Privatleben und Karriere sind bei Sven und Amanda Wassmer eine Symbiose. So geniessen sie ihre Zweisamkeit gern in einem guten Restaurant. Und daheim wird öfters noch um 23 Uhr auf der Couch bei einem Glas Wein über den Beruf geredet. «Vielleicht ist es nicht das Beste», meint Amanda. «Aber so sind wir.» Für Sven Wassmer ist klar: «Ohne Amanda an meiner Seite wäre ich nicht der, der ich heute bin. Ihr habe ich so viel zu verdanken. Sie hat mich gecoacht, geleitet, geerdet und gefesselt.» – «Aber auch umgekehrt. Ich bin ein Freigeist, der sich gern in den Zielen verliert. Du hast mir beigebracht, durchzubeissen und auch organisiert zu sein», sagt sie. Sie habe etwas Swissness gelernt und er dafür jamaikanische Gelassenheit.

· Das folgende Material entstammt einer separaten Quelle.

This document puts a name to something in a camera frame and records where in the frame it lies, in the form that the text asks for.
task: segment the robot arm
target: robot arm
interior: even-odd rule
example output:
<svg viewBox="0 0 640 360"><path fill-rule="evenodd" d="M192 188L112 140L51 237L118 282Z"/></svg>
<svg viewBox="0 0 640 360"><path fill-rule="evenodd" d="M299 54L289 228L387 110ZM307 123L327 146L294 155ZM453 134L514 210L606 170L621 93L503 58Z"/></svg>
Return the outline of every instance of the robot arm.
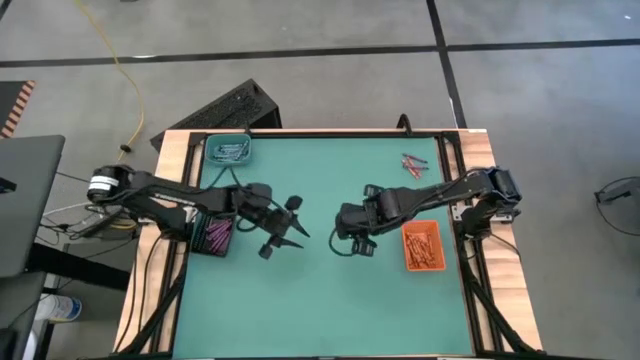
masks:
<svg viewBox="0 0 640 360"><path fill-rule="evenodd" d="M336 216L336 234L353 239L354 254L373 256L380 235L402 226L419 212L467 199L479 199L462 213L462 230L478 236L490 231L489 219L497 212L513 209L522 199L508 170L475 169L460 178L422 189L381 188L367 185L363 205L342 204Z"/></svg>
<svg viewBox="0 0 640 360"><path fill-rule="evenodd" d="M114 165L94 171L87 197L96 205L121 205L137 217L149 218L165 236L180 241L189 241L189 221L182 206L194 207L211 216L238 215L271 235L260 251L265 258L271 254L270 246L302 248L283 238L289 227L309 236L294 213L302 199L292 196L283 209L271 199L271 187L266 184L198 189L128 166ZM179 206L166 207L154 199ZM277 205L276 209L269 208L272 203Z"/></svg>

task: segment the green table mat
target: green table mat
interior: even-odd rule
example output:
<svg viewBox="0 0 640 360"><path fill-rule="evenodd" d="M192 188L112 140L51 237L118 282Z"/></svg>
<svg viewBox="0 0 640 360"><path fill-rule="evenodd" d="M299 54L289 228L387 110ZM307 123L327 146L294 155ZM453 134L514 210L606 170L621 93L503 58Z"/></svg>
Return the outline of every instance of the green table mat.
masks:
<svg viewBox="0 0 640 360"><path fill-rule="evenodd" d="M373 258L338 257L328 247L340 205L361 203L364 185L442 182L435 140L254 139L252 146L251 163L235 168L239 180L269 184L281 205L302 196L299 220L311 238L290 229L286 238L305 248L274 249L266 261L258 250L268 235L236 231L226 258L190 255L174 358L472 353L444 207L416 219L438 221L446 271L408 272L400 229L373 238ZM429 161L420 180L402 169L403 152ZM201 185L219 171L205 162ZM218 185L232 181L227 172ZM350 241L335 241L350 250Z"/></svg>

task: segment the gray floor
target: gray floor
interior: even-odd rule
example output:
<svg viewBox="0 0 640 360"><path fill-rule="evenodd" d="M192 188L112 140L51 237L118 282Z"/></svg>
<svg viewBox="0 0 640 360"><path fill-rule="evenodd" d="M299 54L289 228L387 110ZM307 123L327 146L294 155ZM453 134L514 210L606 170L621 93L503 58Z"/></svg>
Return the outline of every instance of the gray floor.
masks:
<svg viewBox="0 0 640 360"><path fill-rule="evenodd" d="M85 1L121 55L434 44L424 1ZM449 44L640 37L640 6L604 0L438 0ZM71 0L16 0L0 21L0 60L108 56ZM635 359L640 352L640 242L604 225L592 193L640 172L639 47L452 53L469 127L489 129L496 160L524 193L515 226L544 347ZM254 78L286 127L387 127L405 112L419 127L453 127L437 54L329 56L128 65L147 107L132 166L153 170L146 139ZM112 66L1 69L36 80L17 136L67 137L61 170L88 177L111 163L136 126L136 100ZM48 208L84 201L58 178ZM640 232L637 209L606 214ZM56 219L77 219L81 212ZM71 246L93 253L111 244ZM133 246L104 262L130 266ZM50 358L104 356L122 294L74 284L79 322L60 325ZM112 307L97 312L93 299Z"/></svg>

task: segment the orange container
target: orange container
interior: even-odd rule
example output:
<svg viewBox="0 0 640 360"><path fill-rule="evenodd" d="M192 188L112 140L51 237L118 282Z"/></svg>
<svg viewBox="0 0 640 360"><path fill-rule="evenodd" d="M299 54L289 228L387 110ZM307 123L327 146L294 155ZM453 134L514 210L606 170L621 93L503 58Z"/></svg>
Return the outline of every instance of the orange container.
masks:
<svg viewBox="0 0 640 360"><path fill-rule="evenodd" d="M416 220L402 225L404 259L409 271L443 271L447 268L442 239L435 220Z"/></svg>

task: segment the small teal bin
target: small teal bin
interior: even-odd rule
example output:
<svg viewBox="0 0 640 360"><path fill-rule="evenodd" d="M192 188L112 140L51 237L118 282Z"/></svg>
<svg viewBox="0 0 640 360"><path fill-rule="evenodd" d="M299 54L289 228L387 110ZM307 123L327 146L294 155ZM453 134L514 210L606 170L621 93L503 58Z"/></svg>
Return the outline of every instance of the small teal bin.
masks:
<svg viewBox="0 0 640 360"><path fill-rule="evenodd" d="M243 144L247 142L246 154L241 156L237 160L217 160L214 156L214 149L220 145L233 145ZM206 161L212 163L215 166L239 166L249 163L251 159L251 137L247 134L226 134L226 135L213 135L207 138L207 142L204 148L204 156Z"/></svg>

Beruflich bleibt das Paar ambitioniert, sieht in beider Karrieren noch «Luft nach oben». Wenn es um Sohn Elijah und das Familienleben geht, ist ihr Rezept hingegen «Go with the flow». Zu dritt wollen sie in ihrem idyllischen Kosmos oberhalb von Buchs und unterhalb des Waldes einfach glücklich sein.